--- RECORDS TO PROCESS Enclosed Below ---
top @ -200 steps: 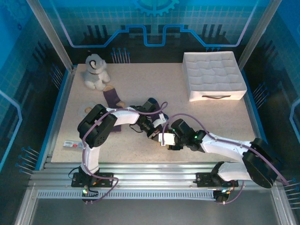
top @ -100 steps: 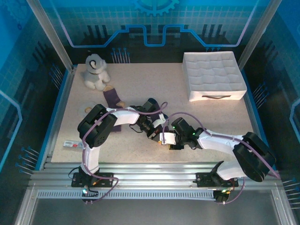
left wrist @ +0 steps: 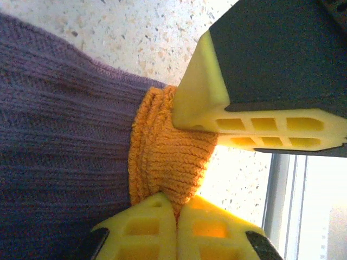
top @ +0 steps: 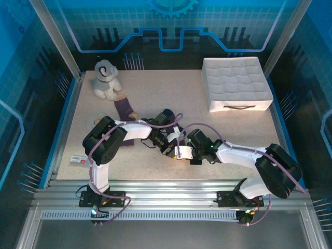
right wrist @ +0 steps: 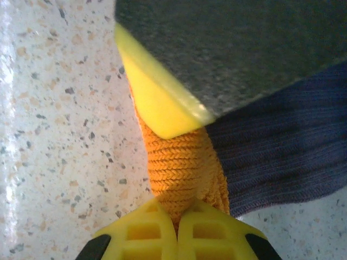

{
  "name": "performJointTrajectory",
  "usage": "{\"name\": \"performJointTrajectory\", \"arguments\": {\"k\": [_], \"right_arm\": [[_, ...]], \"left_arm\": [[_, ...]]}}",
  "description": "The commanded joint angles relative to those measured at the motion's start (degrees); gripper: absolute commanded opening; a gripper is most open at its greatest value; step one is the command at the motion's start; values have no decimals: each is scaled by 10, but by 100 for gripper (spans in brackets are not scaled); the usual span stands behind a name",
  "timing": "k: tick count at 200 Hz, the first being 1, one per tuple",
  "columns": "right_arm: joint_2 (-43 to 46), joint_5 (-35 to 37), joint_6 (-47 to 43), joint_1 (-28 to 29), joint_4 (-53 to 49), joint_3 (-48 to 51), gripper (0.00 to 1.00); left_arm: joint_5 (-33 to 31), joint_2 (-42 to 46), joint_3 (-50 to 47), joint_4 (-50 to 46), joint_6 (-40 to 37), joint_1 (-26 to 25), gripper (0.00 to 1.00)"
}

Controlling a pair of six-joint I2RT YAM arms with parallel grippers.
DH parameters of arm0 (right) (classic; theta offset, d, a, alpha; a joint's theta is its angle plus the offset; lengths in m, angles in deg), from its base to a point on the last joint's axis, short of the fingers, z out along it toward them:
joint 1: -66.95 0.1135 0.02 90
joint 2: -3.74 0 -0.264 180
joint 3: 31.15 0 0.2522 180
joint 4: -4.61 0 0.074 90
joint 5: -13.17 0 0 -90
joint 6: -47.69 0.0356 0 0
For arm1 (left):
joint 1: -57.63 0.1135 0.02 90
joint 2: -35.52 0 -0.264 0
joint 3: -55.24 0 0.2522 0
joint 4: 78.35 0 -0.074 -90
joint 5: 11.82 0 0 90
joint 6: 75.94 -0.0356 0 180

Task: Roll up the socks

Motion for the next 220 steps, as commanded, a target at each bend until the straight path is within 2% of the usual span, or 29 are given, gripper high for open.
{"name": "performJointTrajectory", "arguments": {"k": [1,45,95,135,179,220], "right_arm": [[-24,-11,19,9,-64,-28,0],[-82,-39,70,9,-147,-99,0],[-118,-80,121,10,-192,-144,0],[-158,-128,158,6,-244,-195,0],[-202,-186,189,-20,-292,-240,0],[-243,-208,206,-47,-334,-285,0]], "left_arm": [[-44,38,-49,11,31,11,14],[-26,93,-86,44,76,54,21],[-6,118,-110,91,120,89,20],[-18,145,-138,138,165,116,19],[-37,174,-163,163,164,125,16],[-33,231,-242,284,169,119,12]]}}
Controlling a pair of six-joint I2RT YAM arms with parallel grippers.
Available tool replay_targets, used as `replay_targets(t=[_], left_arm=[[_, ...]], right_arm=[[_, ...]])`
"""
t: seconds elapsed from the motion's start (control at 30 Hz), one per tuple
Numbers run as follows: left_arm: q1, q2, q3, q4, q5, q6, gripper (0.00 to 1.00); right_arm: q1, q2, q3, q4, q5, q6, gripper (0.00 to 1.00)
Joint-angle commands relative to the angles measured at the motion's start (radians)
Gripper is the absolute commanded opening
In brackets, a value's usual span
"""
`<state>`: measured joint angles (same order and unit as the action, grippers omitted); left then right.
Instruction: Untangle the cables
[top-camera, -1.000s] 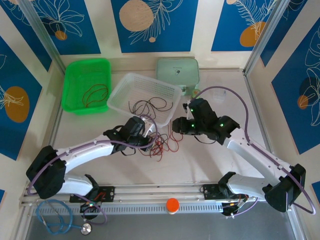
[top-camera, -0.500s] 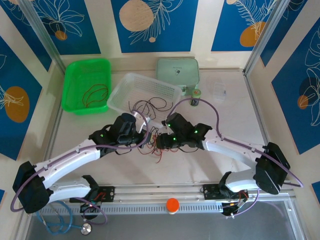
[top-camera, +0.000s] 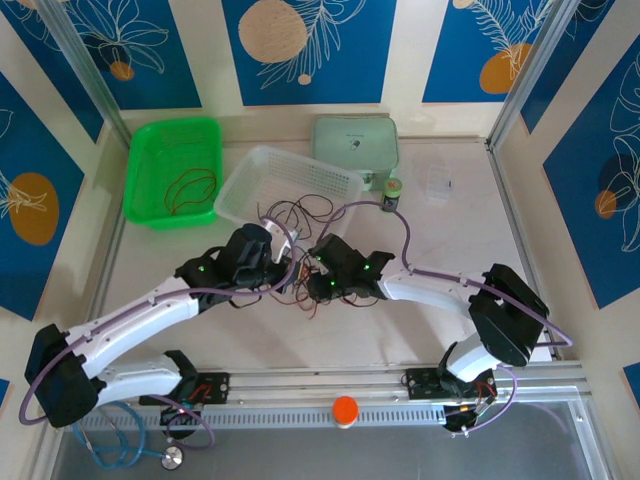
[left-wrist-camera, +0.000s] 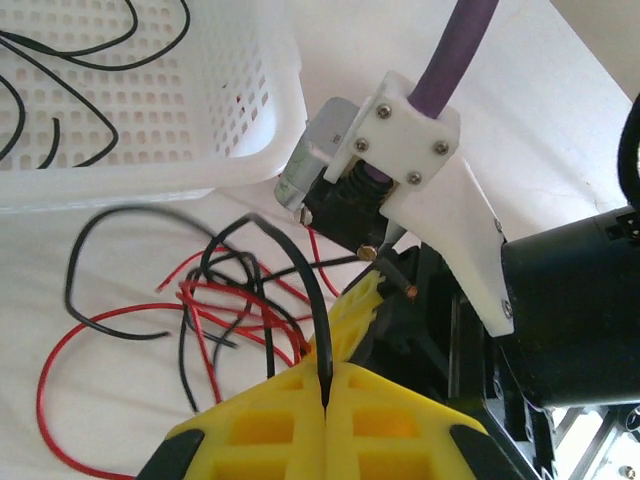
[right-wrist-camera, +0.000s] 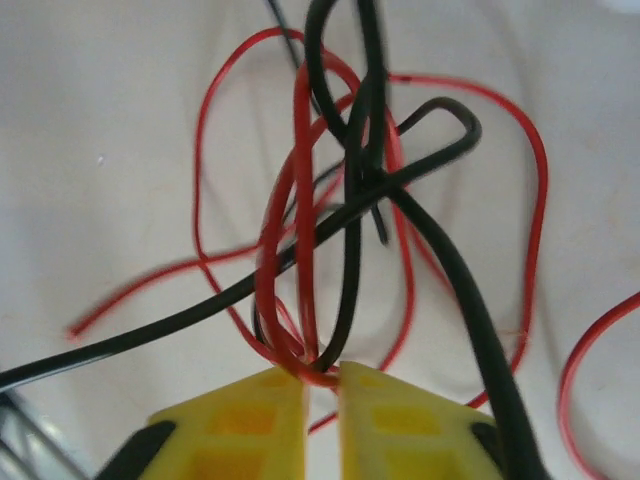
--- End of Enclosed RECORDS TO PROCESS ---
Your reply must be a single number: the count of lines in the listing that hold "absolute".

2